I really really urge people to go back and read the articles from the time… most don’t read the history, let alone actual works of the authors at the time. so they think that somehow they are superior and that that superior thing gives them a pass.

Well, guess what? that moral high ground, the ability to decide whats right for others, the use of half lies and propaganda to further aims, and so forth.

IS what makes socialism totalitarian and a guaranteed hell eventually…

Take a look at the middle east.. I said turkey was the vulnerable one in our plan to stop weapons in the middle east and africa… right? So they failed a bombing… and what did democrats or socialist supporters (traitors) inside our government do? they decided to drum up an old genocide thing that will piss them off and cause them to abandon helping people who think that way aobut them NOW. why didn’t they do the same for all the genocides of russia? Well, because they like communism.

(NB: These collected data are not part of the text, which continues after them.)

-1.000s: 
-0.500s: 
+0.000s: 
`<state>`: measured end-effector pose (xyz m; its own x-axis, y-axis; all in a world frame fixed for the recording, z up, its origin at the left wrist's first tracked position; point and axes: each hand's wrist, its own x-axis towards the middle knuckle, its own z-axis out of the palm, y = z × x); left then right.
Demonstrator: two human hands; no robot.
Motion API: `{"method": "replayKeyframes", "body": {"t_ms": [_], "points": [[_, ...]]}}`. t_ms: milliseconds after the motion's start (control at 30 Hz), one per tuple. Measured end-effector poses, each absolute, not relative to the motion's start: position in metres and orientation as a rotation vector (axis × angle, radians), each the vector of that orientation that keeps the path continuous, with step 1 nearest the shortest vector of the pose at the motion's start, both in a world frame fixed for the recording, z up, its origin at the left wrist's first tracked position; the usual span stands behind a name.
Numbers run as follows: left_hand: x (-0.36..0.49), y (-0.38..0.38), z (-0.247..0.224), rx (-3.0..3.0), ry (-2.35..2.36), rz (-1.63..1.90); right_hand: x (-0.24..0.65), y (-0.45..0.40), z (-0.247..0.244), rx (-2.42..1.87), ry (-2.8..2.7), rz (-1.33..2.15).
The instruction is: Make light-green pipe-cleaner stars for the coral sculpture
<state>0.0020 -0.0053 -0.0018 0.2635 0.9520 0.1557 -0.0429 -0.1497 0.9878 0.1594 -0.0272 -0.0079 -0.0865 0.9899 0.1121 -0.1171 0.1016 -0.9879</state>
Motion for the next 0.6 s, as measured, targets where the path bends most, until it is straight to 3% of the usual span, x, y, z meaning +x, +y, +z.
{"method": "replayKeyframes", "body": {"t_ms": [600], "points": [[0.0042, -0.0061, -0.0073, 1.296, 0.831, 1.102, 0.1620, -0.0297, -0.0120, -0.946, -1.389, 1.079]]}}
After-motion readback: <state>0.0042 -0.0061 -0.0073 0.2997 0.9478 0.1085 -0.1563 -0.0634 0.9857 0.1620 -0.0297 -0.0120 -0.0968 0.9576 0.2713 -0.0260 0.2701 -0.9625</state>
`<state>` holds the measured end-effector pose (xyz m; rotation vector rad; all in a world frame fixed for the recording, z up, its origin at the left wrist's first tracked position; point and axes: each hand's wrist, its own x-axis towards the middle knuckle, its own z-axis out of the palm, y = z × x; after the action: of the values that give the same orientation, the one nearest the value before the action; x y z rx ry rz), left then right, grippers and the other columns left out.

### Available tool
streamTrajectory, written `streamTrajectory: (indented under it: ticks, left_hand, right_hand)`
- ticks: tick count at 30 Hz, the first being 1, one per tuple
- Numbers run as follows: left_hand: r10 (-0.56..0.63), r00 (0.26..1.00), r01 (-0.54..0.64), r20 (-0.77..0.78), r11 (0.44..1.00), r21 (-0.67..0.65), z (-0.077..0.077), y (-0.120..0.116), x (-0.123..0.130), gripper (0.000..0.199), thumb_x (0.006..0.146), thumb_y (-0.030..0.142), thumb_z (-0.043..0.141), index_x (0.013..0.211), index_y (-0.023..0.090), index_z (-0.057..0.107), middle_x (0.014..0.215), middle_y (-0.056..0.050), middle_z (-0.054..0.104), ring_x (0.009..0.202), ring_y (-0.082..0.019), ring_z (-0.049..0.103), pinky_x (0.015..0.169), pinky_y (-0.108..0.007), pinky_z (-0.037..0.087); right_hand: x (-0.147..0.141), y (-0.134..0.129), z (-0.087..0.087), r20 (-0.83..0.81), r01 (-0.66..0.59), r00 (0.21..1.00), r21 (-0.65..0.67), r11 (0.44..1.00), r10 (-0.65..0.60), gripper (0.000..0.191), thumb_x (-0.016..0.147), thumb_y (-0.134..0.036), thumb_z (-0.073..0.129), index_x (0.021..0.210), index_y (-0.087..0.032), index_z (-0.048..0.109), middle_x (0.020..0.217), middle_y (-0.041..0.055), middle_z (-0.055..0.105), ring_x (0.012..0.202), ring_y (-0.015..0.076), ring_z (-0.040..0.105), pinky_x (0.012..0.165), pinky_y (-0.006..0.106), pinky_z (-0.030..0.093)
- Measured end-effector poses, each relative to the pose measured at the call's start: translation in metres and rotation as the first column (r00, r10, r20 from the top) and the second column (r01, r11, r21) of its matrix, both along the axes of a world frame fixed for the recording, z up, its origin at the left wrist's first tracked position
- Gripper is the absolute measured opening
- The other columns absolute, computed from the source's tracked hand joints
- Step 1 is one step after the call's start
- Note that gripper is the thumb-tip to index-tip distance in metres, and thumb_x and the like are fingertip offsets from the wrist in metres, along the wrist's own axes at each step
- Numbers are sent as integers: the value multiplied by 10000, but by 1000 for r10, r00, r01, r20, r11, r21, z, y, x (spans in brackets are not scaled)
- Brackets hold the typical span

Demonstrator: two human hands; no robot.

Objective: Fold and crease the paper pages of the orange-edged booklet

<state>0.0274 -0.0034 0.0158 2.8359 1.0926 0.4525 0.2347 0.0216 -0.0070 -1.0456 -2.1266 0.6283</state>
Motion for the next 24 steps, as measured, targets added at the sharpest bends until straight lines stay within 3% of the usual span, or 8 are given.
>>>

Now, bankers, manufacturers and Tories explain away the rigged elections and the muzzled press because they want a slice of a crony capitalist state that is awash with petrodollars.

And it would help if you didn’t use Marxist designations in explaining things. crony capitalism, and fat cats is from das capital…

There is “no such thing as crony capatlism”, that’s an appellation that belongs to REAL FASCISM.

The marriage of state and business – which puts the common man on the out.

Communism/socialism – is a single bride and rules alone over both business and the people. Which is another reason why business fails, because if it succeeds, it becomes a power base.

Crony capitalism, is a Critical theory way of saying Fascism, and not describing capitalism, which is a all sides benefit thing…

In order to have crony capitalism you need the power of a strong state to insure the outcomes for the busineses and the cronies. After all, who are the cronies? The state… and who are the busineses… presumed capitalists… so you have state capitalism… which is fascism.

They play word games.. and even worse we have taken in those terms and use them in a way that spreads the poison!!!!!!!! Fascism isn’t about despotic things.. that’s a side effect of absolute power, and no ability to see, and the need to create a reason for the public to rally around to keep them looking the other way as the state does its tricks.

By using these things, you and others are insuring the final communst end eventually… it inserts propaganda into your own phrases by meme infection.

To refer to successful business men in the west by the same terms that are used to describe the socialist despots and their thug partners. You do what to the west?

You automatically create propagandic relativism, the very thing that you complain about others doing, when they try to reletivate the two systems as equivalent.

There was no moral difference between Josef Stalin and Lord Reith. 'For the individual citizen, propaganda is inescapable. His mind is bludgeoned to compel him to admit a whole series of ideas. Where systems differ is in who wields the bludgeon.'


You have swallowed the meme… and while fighting the same meme, incorporated it into your work to express disdain… but since its not the correct term, you misattribute. And by doing so, you create the same condition that you are fighting against.

How can you have free markets if you think that capitalists follow cronyism?

The propaganda has been so thourily applied that one has internalized these things and do not even know where they came from (when most are just phrases they tried that stuck to the wall! Which is why you can read how the right to choice people feel they dropped the ball by not coming up with the right to life as their theme… it would have short circuited the opposition, and stopped the sneaky eugenics).


How can we fix it, and get back to things, if we cant even figure out what we are saying comes from where?